2
votes

I am trying to set up a hash table (in C++, using the unordered_map container) which is to contain 1875 integer items which are randomly distributed within the interval 0 to 4891. Now my problem is that the distribution within this interval is not uniform but rather looks like this: enter image description here

where each of the 1875 random integers is plotted as a point with x corresponding to the integer value and y = 1 (so as to visualize the distribution).

Clearly the distribution is such that there are wide gaps where no random integer lie. If I use the identity function as my hash function (i.e. use the random integers themselves as hash values), I get 714 empty buckets, 814 buckets with a single element, 499 buckets with 2 elements and 21 buckets with 3 or more elements.

I'm using the Intel C++ compiler and it uses powers of 2 for the number of buckets in the hash table. In my case right now the hash table has 2^11 = 2048 buckets.

What would be a good hash function for this case? My understanding is that a good hash function in this case would get rid of these clustered integer numbers and shuffle them around in a more uniform distribution, but how could one achieve that?

3
So you only have 1800 integers? How about a sorted std::vector of 1800 Key value pairs and then binary searching through it? This will at least be worth measuring.Baum mit Augen
Boost's flat_map (overview) (API docs) is a nice, full implementation of what @BaummitAugen suggests--its interface is like an unordered_map, but it's implemented like an ordered vector.Mark Waterman
@user3208430, I'm coming around--here's a benchmark of the various associative containers, and unordered_map did very well compared to a flat_map for random searches (though a flat_map rocks for iteration).Mark Waterman
The distribution of your bucket loads is actually better than that of any standard hashfunction. An option could be unsigned multiply by a (large) odd number.wildplasser
How about having 4891 buckets, and using the identity function as hash function. It could take less space , since you need no pointers and overflow chains and all that stuff. (it is called indexing) And a 30% load factor is not so weird, if it guarantiees you perfect hashing ...wildplasser

3 Answers

1
votes

I've found that Pearson's Hash Function is an excellent way to get randomness:

https://en.wikipedia.org/wiki/Pearson_hashing

Basically, the idea is that it generates a bunch of VERY random numbers into an Array of 256 bins by default, but you might be able to modify it to 1800 for you scenario. The important thing is that the array is small enough to fit into memory.

1
votes

If you need to reduce the number of collisions, it may help to look at a specialized hashing scheme like cuckoo hashing. Essentially you amortize over multiple hash functions to preserve O(1) complexity.

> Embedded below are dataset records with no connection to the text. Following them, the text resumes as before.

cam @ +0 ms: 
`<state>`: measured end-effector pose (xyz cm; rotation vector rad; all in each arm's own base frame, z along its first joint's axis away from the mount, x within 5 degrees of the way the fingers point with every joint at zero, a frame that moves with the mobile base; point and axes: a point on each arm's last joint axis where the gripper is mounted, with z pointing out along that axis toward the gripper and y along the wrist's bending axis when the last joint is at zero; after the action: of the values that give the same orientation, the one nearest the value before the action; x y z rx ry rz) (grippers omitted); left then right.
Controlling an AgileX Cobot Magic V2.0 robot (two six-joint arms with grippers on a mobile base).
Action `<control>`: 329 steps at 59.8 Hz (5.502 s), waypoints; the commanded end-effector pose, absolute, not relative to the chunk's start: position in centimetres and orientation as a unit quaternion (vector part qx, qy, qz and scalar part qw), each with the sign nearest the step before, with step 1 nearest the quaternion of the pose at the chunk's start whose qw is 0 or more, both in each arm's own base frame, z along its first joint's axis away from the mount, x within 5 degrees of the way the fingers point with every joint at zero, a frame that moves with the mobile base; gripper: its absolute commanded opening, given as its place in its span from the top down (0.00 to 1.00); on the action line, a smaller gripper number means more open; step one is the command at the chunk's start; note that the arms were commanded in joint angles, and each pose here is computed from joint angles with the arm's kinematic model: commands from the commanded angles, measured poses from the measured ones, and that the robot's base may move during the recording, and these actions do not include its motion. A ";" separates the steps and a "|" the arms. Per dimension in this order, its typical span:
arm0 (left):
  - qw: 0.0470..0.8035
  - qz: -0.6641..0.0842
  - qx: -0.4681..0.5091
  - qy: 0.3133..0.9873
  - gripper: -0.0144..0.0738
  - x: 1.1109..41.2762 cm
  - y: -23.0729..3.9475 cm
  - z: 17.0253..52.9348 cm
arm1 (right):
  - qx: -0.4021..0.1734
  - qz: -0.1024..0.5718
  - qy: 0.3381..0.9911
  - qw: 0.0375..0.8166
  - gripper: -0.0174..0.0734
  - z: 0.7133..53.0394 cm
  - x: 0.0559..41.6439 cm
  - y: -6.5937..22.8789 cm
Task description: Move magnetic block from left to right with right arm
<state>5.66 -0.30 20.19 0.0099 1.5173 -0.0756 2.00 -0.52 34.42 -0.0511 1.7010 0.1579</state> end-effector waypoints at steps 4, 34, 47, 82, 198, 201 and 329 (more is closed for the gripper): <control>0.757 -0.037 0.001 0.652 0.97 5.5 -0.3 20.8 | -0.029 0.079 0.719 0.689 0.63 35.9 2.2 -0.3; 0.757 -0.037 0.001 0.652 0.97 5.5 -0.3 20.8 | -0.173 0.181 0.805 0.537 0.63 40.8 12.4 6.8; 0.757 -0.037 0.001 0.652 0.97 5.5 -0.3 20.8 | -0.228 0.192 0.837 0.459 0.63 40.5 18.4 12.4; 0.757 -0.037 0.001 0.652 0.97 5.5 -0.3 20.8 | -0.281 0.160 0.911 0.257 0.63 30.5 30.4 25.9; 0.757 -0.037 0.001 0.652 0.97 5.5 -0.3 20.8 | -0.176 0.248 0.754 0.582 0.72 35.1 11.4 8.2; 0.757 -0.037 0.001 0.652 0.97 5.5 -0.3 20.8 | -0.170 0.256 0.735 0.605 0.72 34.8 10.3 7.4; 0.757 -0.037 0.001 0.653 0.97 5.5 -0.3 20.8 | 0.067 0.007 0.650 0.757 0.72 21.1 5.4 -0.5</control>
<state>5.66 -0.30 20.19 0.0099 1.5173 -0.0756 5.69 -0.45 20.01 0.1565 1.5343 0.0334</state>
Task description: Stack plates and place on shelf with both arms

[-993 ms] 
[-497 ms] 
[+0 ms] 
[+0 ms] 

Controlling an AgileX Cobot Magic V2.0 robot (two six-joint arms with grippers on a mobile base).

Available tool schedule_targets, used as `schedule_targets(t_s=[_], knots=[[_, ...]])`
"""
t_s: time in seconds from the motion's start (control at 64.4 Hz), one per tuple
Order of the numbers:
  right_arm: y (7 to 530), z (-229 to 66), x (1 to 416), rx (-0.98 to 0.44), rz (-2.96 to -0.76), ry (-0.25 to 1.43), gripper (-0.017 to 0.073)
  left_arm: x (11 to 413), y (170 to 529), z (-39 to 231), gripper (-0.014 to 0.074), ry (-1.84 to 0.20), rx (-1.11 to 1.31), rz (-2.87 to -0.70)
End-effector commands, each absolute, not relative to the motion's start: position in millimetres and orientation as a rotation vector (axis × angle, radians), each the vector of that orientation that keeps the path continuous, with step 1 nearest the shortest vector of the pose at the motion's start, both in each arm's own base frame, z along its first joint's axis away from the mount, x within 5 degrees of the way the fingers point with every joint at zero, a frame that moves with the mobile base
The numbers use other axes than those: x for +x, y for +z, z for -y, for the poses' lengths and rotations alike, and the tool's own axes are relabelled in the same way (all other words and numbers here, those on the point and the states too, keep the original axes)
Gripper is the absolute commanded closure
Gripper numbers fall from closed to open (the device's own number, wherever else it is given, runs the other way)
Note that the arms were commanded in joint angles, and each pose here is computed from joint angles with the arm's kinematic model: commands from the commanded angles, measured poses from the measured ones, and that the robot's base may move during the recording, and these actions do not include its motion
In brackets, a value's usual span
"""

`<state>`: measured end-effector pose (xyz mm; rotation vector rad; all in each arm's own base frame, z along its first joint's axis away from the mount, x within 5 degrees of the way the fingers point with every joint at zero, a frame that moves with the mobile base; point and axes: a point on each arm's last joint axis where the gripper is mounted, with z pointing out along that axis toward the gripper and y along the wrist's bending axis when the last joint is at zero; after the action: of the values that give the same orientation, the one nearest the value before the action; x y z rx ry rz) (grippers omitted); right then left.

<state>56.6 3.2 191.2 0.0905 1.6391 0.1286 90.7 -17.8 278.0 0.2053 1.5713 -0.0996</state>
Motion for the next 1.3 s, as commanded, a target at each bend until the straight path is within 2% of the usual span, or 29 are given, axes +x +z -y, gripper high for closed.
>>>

If the collisions are inexpensive though (e.g. they fit on a cache line or they're predictable) you'll still probably see better performance regardless of asymptotic cost with collisions.

Flat structures tend to be used for this reason, since they have good cache characteristics. It's also one of the reasons they tend to be preferred when performance is important.

0
votes

So I spent some time trying different things out. Here are my conclusions so far.

First, one has to realize that fitting 1875 elements into a hash table with 2048 buckets is likely to produce quite many collisions. Indeed, if one considers that each element has equal probability of being assigned to any one of the 2048 buckets, then the expected number of collisions is 646 (by an argument similar to the so-called birthday problem, see https://math.stackexchange.com/questions/35791/birthday-problem-expected-number-of-collisions?rq=1, the formula is expected nb. of collisions = n – N * (1 – (1 – 1/N)^n) where n is the number of elements and N is the number of buckets). This would be the case if for example the 1875 elements were chosen randomly within the [0, 2047] interval with repetitions allowed or if the 1875 elements were chosen randomly in a very large interval with respect to the number of buckets 2048 with or without repetitions.

Bearing this in mind, the 541 collisions obtained with the identity function as the hash function (see the original question) does not seem too bad. The reason why the number of collisions is smaller than in the uniform distribution case despite those large gaps in the distribution is that by the nature of the problem, the 1875 elements have distinct values and therefore only elements larger than 2048 can cause collisions as they are wrapped around using the modulo operator.

Now, we know that a hash function that maps our input interval [0, 4891] to a much larger interval (like a 32 bits integer for example) randomly and uniformly is not desirable since it will cause more collisions than the identity hash function. However one could wonder if it would be possible to have a random and uniform mapping from the input interval [0, 4891] to some not overly large interval (it could be the same [0, 4891] interval or any other interval like [0, 2048], [0, 5000], etc.) which would reduce collisions. I have tried Pearson-like mappings as suggested by rts1 but found that it doesn't improve the number of collisions.

So far what I've settled on using is simply the identity function as the hash function combined with making sure that my number of elements is not too close to my number of buckets (1.5 times the number of elements seems pretty reasonable for the number of buckets).